Even if you’re not a fan of Riggs, his enthusiasm for the business makes for interesting listening for most any pro wrestling follower. Riggs leaves no stones unturned as he retraces his days as a childhood wrestling fan, breaking into the business, riding around with Jake “The Snake” Roberts, working as enhancement talent for WCW, moving on to Jerry “The King” Lawler’s Memphis promotion, reaching his pinnacle as a tag champ in WCW, and eventually heading off to ECW and later Dusty Rhodes’ Turnbuckle Championship Wrestling.
What separates Riggs from many of his former WCW peers is that he doesn’t look back on his time in Atlanta with bitterness. If anything, he’s thankful to have been part of the business as it exploded in popularity during the mid-to-late-1990s.
“It was definitely a life of excess back then … you had anything you wanted thrown at you,” he confesses.

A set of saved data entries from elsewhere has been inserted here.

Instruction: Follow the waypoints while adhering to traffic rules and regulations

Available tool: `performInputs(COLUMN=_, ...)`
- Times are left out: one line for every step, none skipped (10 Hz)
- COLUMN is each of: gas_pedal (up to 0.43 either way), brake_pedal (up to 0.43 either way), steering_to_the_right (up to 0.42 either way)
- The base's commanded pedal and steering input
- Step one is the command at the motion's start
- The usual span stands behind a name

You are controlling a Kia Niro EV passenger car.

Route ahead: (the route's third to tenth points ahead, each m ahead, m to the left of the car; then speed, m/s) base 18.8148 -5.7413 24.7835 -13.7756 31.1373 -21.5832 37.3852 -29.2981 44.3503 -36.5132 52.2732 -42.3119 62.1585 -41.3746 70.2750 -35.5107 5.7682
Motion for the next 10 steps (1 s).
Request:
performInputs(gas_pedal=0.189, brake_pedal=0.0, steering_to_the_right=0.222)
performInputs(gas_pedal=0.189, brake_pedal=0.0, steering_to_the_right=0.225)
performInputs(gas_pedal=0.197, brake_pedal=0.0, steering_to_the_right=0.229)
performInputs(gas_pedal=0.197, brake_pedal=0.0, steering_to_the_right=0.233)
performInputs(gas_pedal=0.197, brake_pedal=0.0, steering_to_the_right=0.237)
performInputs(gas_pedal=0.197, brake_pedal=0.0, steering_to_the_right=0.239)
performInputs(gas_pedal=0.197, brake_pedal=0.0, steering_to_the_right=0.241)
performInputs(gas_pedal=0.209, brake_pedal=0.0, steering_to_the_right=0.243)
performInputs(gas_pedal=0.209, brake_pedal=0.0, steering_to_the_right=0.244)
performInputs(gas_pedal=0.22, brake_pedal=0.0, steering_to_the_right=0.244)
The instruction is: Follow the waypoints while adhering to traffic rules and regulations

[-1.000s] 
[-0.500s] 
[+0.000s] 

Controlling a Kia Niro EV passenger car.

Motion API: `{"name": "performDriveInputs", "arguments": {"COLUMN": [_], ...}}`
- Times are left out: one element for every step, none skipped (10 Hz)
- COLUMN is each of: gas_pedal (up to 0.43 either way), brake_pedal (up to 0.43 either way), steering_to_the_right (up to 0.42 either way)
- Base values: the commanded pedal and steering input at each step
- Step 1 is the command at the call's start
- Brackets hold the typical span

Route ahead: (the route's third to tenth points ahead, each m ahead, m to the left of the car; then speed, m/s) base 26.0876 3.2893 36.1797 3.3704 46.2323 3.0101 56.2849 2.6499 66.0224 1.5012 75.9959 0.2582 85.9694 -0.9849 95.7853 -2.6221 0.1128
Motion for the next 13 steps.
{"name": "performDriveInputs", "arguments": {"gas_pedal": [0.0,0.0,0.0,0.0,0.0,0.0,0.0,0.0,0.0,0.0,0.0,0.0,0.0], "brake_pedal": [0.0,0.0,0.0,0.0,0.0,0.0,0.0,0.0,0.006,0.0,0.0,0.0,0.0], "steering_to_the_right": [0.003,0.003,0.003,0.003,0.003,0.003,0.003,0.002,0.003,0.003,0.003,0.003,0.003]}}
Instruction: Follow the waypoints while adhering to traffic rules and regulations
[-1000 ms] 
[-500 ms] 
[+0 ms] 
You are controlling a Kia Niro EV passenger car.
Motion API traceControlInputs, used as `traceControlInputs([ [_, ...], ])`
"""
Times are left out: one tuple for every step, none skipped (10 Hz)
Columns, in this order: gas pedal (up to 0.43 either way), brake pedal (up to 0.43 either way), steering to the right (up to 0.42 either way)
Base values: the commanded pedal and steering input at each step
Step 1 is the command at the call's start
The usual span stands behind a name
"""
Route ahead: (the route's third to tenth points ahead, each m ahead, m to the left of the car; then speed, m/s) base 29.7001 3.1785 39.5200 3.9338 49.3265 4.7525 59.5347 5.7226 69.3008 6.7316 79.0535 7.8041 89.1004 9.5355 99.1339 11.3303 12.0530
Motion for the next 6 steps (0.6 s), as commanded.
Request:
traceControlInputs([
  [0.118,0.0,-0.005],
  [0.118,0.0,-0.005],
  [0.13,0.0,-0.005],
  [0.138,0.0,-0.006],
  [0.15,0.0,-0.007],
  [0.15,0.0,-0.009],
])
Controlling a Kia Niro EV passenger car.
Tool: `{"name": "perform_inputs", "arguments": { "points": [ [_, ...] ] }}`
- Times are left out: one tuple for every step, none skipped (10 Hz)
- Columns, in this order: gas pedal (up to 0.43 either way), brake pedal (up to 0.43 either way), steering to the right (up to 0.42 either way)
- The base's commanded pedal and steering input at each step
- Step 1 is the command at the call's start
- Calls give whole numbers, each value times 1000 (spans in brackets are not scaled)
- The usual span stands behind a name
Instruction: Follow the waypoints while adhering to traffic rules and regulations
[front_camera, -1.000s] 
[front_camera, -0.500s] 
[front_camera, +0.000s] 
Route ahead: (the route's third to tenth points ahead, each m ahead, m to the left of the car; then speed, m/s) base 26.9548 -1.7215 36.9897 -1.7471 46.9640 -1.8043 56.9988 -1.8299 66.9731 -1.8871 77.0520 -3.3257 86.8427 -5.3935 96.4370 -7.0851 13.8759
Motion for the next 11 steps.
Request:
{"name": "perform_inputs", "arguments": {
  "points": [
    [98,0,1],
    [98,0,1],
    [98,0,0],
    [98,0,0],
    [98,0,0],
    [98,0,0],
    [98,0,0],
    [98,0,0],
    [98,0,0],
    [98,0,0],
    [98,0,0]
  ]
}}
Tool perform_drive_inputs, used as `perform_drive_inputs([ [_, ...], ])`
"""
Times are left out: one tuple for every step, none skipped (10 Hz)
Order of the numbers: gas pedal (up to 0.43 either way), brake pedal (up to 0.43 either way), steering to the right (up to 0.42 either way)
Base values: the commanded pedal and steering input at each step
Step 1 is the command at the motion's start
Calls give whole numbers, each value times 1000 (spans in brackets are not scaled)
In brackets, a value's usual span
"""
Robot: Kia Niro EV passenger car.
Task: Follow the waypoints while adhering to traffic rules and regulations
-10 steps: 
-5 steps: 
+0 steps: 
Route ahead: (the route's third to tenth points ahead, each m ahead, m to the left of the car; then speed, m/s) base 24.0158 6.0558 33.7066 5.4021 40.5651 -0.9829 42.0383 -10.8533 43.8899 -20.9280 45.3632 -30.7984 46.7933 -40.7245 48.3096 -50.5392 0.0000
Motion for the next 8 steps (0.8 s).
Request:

Even when Marcus “Buff” Bagwell split from the American Males to join the NWO and Riggs became somewhat lost in the WCW political shuffle, he maintains he enjoyed himself as he kept his focus simply on wrestling. One should admire his earnestness and applaud his decision to avoid politicking to get to the top. Riggs also takes the step to thank those who helped him along the way, repeatedly expressing gratitude to Arn Anderson, Jimmy “Mouth of the South” Hart, Raven, Rob Van Dam, Rhodes and Barry Windham.
In many ways, Riggs has an old school attitude toward wrestling, which is hammered home when he decries WWE’s RAW, Smackdown and ECW brand TV shows as being little more than hours of pay-per-view and merchandise infomercials.
For $14.99, the viewer gets a two-disc set of a guy who isn’t shy about revealing his pro wrestling experiences. But what you don’t get is an especially professional looking product.
The back cover of the DVD case describing its contents is filled with typos and reads like it was translated from Japanese. And Riggs’ rambling style occasionally makes the interview drag on, and one wonders if an abridged version including only his most relevant and on-point comments would have been the best way to go.